Altaïr est comme un enfant crédule et Amaury compte bien en profiter. Profiter de cette page vierge pour y écrire absolument n'importe quoi, pour y inscrire les pires horreurs - et bien en rigoler ensuite. Qu'importe les conséquences, il suppose qu'il a besoin d'un sac de frappe
Son ton se fait pressant. Ses yeux dorés percent ceux, semblables, d'Altaïr. Il est impitoyable. Il veut qu'Altaïr pleure.
Voire plus.
Ft. Amaury
Comme un enfant face à sa plus grande peur, Amaury est tout ce qui me protège encore du monde. Amaury veut bien dissimuler mon larcin par amour pour Aden. Parce que le décevoir lui n’était pas une option. Parce qu’Amaury aime aussi Aden. Parce qu’il ne l’abandonnera pas. Ou peut-être que si.
Des mots que je n’ai pas conscience d’étouffer contre lui. Cette peur panique m’oppresse et les mots dépassent la pensée.

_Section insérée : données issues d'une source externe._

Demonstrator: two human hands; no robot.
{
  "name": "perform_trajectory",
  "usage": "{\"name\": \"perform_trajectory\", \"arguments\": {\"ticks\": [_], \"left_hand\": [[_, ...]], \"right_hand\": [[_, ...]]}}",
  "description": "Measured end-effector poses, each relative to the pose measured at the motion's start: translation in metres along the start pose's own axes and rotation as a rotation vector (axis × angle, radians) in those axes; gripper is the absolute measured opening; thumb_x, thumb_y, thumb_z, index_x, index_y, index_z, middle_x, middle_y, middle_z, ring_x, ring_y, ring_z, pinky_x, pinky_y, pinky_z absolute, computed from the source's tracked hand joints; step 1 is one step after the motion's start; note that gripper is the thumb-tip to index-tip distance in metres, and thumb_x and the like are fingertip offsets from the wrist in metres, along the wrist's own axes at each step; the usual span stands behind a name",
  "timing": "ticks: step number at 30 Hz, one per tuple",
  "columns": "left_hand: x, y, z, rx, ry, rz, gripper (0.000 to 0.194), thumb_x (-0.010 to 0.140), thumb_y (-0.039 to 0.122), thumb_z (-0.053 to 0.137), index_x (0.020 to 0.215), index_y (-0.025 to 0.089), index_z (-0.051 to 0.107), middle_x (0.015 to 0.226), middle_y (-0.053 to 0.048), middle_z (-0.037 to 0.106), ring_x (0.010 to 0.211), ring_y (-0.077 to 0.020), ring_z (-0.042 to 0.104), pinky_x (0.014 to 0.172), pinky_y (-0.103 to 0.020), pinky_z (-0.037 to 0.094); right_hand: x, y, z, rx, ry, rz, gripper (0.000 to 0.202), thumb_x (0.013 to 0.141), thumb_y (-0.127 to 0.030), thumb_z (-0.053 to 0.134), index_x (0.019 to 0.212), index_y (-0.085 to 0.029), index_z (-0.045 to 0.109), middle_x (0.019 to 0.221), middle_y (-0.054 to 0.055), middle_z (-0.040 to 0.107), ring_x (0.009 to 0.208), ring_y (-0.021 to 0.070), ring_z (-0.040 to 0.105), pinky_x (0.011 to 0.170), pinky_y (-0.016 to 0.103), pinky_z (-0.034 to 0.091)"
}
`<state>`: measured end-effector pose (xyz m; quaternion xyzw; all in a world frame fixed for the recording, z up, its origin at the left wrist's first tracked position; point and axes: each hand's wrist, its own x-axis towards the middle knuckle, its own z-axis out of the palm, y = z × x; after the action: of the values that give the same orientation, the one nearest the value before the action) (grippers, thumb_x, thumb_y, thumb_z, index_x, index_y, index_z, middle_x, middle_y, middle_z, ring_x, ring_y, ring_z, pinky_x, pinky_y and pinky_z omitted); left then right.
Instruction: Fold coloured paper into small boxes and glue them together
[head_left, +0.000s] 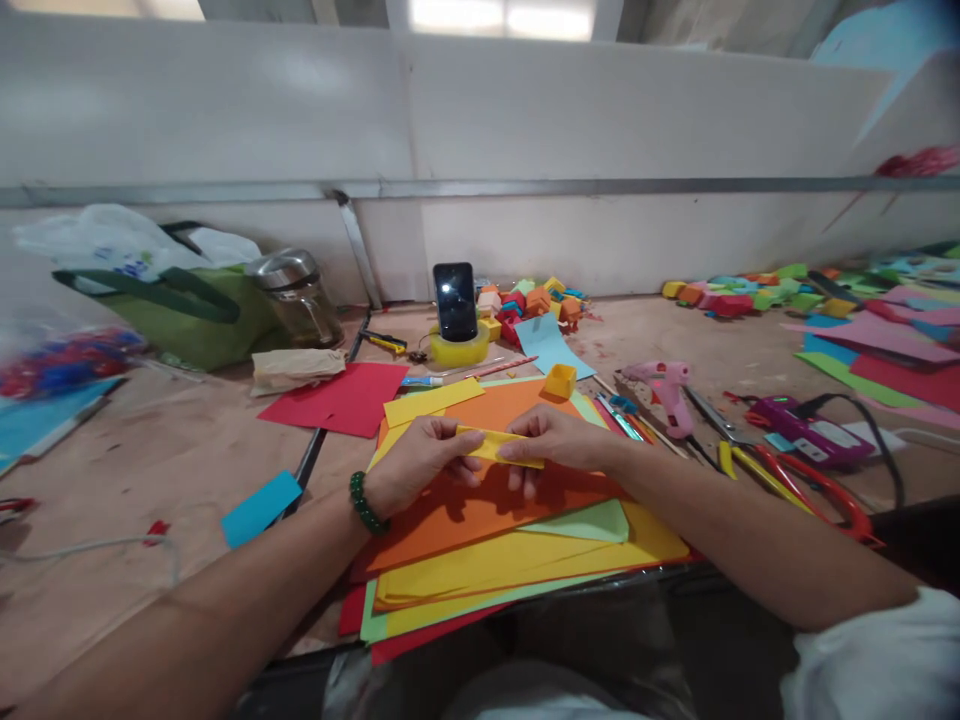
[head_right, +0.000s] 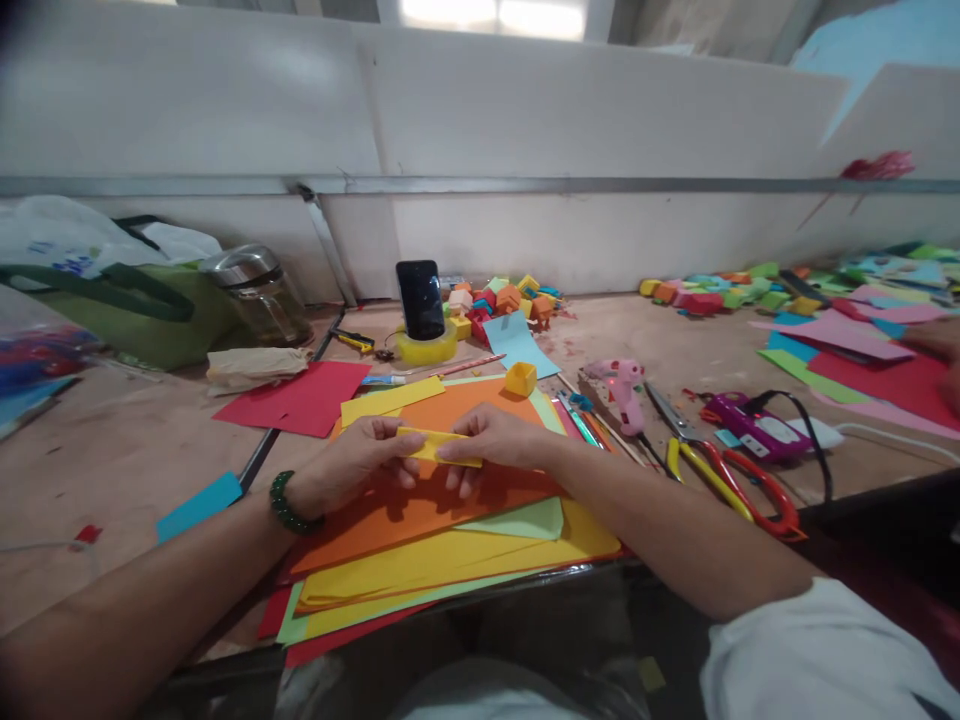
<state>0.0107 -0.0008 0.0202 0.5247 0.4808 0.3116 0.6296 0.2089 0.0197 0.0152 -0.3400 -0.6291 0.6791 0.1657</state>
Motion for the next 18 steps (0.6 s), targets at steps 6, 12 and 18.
{"name": "perform_trajectory", "arguments": {"ticks": [6,12,18], "left_hand": [[0.0013,-0.0031,0.0005,0.006,-0.089,-0.094,0.042,0.050,0.046,0.084,0.065,0.010,0.069,0.060,-0.004,0.069,0.047,-0.0112,0.062,0.046,-0.019,0.048],[0.0043,-0.0057,-0.0015,-0.020,-0.076,-0.074,0.040,0.052,0.045,0.085,0.066,0.010,0.069,0.061,-0.005,0.070,0.047,-0.0106,0.062,0.049,-0.019,0.050],[0.0089,-0.0063,-0.0048,-0.118,0.030,0.003,0.040,0.051,0.040,0.087,0.069,0.012,0.064,0.056,-0.002,0.068,0.048,-0.0120,0.063,0.050,-0.020,0.049]], "right_hand": [[-0.0006,-0.0016,0.0038,0.030,0.009,0.036,0.050,0.058,-0.058,0.077,0.071,-0.011,0.065,0.057,0.003,0.068,0.047,0.0114,0.063,0.048,0.021,0.050],[-0.0007,-0.0005,0.0003,0.010,0.034,0.015,0.048,0.059,-0.056,0.077,0.071,-0.012,0.064,0.060,0.003,0.070,0.046,0.0108,0.063,0.047,0.020,0.049],[-0.0026,-0.0012,-0.0028,-0.014,0.203,-0.099,0.045,0.058,-0.047,0.081,0.077,-0.014,0.058,0.061,0.001,0.068,0.048,0.0117,0.063,0.051,0.023,0.052]]}}
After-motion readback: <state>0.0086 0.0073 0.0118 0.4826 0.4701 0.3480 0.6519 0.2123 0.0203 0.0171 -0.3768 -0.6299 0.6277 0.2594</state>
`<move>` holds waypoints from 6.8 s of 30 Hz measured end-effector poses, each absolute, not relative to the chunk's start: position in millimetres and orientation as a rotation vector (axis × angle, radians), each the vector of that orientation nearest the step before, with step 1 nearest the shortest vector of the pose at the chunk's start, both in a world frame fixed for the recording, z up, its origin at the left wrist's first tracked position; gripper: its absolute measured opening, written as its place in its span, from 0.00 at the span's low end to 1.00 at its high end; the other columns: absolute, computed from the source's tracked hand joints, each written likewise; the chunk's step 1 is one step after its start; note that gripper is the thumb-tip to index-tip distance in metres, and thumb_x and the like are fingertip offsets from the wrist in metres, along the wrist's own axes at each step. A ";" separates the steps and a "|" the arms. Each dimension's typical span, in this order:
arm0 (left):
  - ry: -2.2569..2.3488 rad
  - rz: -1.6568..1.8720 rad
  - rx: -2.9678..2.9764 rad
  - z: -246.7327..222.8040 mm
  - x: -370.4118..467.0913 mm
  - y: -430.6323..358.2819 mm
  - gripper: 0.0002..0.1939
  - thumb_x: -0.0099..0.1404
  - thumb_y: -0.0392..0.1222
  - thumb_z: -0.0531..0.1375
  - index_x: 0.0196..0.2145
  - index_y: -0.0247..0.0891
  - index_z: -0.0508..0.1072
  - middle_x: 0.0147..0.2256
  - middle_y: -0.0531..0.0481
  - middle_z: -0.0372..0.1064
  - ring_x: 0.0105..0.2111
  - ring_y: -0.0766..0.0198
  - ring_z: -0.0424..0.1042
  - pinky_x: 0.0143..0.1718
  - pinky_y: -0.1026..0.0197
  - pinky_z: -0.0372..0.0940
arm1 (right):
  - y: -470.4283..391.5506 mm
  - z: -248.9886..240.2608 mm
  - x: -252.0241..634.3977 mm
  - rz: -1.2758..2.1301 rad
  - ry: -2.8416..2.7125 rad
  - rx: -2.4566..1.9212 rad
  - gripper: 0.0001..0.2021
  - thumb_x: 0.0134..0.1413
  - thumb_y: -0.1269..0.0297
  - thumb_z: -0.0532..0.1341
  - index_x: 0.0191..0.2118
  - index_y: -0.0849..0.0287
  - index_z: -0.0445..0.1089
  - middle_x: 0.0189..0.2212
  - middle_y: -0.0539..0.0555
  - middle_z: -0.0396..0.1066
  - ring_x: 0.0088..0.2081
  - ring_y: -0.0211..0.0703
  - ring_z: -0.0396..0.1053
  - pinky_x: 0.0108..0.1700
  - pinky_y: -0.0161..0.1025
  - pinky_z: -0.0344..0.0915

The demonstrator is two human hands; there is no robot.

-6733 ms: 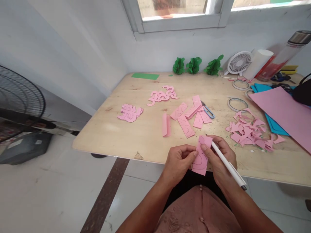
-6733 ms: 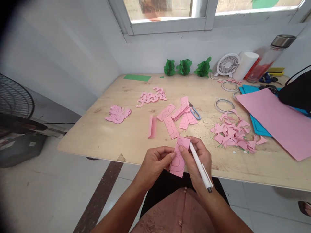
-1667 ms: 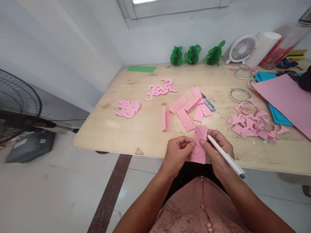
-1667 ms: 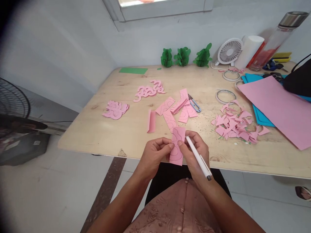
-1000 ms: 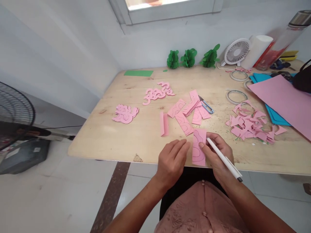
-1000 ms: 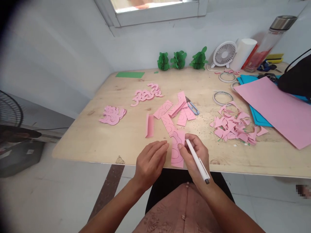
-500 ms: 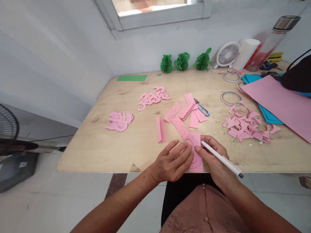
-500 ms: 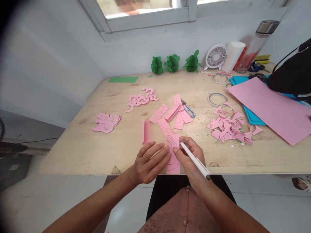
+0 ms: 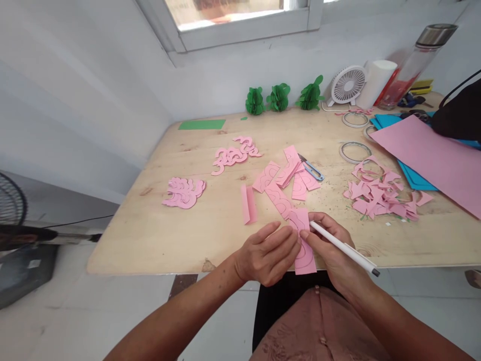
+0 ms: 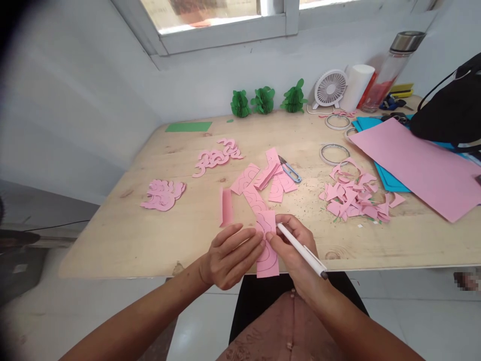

Pourquoi m’être mis dans cet état ? Parce que la pluie bat sur le monde ? Parce que l’obscurité m’effraie ? Parce que dans ce corps sans souvenir, l’oubli semble une peine capitale, et la compétence de survie qui s’y allie n’existe pas. Je regrette de ne pas pouvoir toucher Aden. De ne pas pouvoir implorer son pardon. Mais le Conseil est juste. Le Conseil est mené par Aden. Amaury fait partie du Conseil. Le Conseil est digne de confiance –
Je me recule et repousse mes larmes, tremblant, semblant si petit devant l’imposante prestance d’un homme qui voile chaque regard d’un poids que je ne semble pas apte à soulever seul.
Pour lui plaire. Pour le satisfaire. Pour être la marionnette qu’il ne jettera pas au feu. Pour qu’il m’aime également.
Un simple ton, une simple note, comme un faux raccord. Le son est trop juste, presque alien. Un surnom qui n’appartient pas à Altaïr. Un surnom qui aurait dû être oublié. Une erreur que je ne réalise pas. Trop fragile. Trop fébrile. Trop apeuré. Trop certain que les paroles d’Amaury l’aideront à reconquérir le cœur et la confiance d’Aden.